Problem to solve
Each line of the data must be reproduced as it appears.

Given information
[Start of Attachment]
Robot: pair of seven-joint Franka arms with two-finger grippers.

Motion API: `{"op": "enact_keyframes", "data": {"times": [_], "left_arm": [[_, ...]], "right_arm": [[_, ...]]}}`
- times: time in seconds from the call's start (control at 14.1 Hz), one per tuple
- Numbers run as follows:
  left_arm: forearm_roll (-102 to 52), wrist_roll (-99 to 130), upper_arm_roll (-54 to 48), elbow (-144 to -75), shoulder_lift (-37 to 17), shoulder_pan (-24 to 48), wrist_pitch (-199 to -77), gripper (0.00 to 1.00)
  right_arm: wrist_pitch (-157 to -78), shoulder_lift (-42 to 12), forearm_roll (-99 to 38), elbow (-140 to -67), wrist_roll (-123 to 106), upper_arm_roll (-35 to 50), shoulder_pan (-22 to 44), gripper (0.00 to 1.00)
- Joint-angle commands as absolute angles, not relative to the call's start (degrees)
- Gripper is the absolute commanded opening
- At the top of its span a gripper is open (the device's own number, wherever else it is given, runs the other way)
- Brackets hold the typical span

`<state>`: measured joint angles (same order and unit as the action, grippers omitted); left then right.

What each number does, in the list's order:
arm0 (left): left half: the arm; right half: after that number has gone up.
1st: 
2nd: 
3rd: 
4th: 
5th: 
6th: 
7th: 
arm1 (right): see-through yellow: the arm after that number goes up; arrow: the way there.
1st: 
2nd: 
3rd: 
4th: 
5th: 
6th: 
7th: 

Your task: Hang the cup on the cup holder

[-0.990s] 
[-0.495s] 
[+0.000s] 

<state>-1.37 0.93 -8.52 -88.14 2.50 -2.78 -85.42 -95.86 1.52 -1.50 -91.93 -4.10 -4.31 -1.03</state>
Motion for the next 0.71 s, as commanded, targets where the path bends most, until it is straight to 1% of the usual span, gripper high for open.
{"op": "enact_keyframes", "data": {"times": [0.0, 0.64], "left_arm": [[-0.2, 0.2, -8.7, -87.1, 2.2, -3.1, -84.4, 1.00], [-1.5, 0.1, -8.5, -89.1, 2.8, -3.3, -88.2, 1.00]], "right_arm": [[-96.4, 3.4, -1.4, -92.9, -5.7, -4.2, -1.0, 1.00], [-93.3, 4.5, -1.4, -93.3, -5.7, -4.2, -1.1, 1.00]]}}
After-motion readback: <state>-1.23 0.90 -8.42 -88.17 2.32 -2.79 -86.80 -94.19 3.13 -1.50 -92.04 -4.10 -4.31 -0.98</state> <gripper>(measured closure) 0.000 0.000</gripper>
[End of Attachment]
Solution to the problem
Robot: pair of seven-joint Franka arms with two-finger grippers.

Motion API: `{"op": "enact_keyframes", "data": {"times": [_], "left_arm": [[_, ...]], "right_arm": [[_, ...]]}}`
- times: time in seconds from the call's start (control at 14.1 Hz), one per tuple
- Numbers run as follows:
  left_arm: forearm_roll (-102 to 52), wrist_roll (-99 to 130), upper_arm_roll (-54 to 48), elbow (-144 to -75), shoulder_lift (-37 to 17), shoulder_pan (-24 to 48), wrist_pitch (-199 to -77), gripper (0.00 to 1.00)
  right_arm: wrist_pitch (-157 to -78), shoulder_lift (-42 to 12), forearm_roll (-99 to 38), elbow (-140 to -67), wrist_roll (-123 to 106), upper_arm_roll (-35 to 50), shoulder_pan (-22 to 44), gripper (0.00 to 1.00)
- Joint-angle commands as absolute angles, not relative to the call's start (degrees)
- Gripper is the absolute commanded opening
- At the top of its span a gripper is open (the device's own number, wherever else it is given, runs the other way)
- Brackets hold the typical span

`<state>`: measured joint angles (same order and unit as the action, grippers omitted); left then right.

What each number does, in the list's order:
arm0 (left): left half: the arm; right half: after that number has gone up.
1st: 
2nd: 
3rd: 
4th: 
5th: 
6th: 
7th: 
arm1 (right): see-through yellow: the arm after that number goes up; arrow: the way there.
1st: 
2nd: 
3rd: 
4th: 
5th: 
6th: 
7th: 

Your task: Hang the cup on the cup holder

[-0.990s] 
[-0.495s] 
[+0.000s] 

<state>-1.37 0.93 -8.52 -88.14 2.50 -2.78 -85.42 -95.86 1.52 -1.50 -91.93 -4.10 -4.31 -1.03</state>
Motion for the next 0.71 s, as commanded, targets where the path bends most, until it is straight to 1% of the usual span, gripper high for open.
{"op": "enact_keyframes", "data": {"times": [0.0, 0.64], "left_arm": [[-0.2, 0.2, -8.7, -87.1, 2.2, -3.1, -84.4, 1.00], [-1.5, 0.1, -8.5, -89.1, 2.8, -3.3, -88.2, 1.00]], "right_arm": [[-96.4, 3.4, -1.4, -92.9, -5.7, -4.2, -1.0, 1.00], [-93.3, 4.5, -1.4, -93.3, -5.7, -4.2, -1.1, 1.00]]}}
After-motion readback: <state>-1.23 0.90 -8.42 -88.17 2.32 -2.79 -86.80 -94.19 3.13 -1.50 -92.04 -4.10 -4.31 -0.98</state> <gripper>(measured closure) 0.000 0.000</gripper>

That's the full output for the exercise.